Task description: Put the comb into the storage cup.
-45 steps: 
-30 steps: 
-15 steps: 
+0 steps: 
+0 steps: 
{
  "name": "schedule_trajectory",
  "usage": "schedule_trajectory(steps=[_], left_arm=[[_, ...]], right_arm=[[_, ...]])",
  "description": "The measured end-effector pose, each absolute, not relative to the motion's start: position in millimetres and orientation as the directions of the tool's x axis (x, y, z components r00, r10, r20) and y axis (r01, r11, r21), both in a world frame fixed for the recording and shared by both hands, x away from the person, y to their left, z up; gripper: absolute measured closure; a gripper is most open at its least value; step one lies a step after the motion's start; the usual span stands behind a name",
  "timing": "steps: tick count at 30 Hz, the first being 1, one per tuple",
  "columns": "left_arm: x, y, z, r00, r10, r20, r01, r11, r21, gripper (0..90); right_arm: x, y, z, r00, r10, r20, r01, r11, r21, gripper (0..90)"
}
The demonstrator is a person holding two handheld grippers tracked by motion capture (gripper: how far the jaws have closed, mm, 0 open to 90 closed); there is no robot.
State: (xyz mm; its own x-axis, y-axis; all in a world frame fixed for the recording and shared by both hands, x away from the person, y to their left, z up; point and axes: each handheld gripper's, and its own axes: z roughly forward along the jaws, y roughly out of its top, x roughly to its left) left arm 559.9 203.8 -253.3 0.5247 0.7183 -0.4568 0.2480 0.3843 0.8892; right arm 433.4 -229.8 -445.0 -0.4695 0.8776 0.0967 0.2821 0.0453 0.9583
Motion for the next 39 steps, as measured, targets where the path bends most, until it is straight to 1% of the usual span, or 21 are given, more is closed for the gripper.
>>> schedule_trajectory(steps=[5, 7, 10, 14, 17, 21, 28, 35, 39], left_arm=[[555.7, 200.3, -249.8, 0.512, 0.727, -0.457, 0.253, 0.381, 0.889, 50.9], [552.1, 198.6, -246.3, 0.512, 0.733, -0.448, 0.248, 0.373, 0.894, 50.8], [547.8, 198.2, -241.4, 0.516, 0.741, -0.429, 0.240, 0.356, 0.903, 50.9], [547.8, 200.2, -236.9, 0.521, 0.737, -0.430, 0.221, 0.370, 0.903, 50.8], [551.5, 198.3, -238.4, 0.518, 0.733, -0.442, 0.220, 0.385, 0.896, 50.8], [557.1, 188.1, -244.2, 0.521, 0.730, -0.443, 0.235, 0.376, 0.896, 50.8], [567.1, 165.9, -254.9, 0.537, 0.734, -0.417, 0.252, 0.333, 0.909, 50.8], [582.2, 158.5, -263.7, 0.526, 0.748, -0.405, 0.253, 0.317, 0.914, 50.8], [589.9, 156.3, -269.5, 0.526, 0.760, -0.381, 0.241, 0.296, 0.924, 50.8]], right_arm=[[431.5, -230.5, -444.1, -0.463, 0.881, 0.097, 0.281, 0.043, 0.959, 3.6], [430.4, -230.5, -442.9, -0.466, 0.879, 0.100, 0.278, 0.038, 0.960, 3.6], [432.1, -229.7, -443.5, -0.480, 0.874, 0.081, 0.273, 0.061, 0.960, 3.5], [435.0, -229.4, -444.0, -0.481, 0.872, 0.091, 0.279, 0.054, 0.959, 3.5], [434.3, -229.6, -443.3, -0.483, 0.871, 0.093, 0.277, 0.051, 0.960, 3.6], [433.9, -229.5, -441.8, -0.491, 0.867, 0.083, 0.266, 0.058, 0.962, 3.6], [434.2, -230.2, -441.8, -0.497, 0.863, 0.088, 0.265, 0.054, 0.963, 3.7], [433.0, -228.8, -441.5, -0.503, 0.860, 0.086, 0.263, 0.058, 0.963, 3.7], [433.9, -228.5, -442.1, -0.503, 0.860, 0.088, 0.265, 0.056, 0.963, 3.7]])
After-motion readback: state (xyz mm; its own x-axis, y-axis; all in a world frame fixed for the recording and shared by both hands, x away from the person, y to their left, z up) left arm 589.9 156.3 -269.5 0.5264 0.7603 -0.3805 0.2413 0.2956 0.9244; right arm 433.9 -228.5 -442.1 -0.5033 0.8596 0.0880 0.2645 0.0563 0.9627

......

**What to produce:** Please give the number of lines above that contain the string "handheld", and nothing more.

**Result of the task:** 2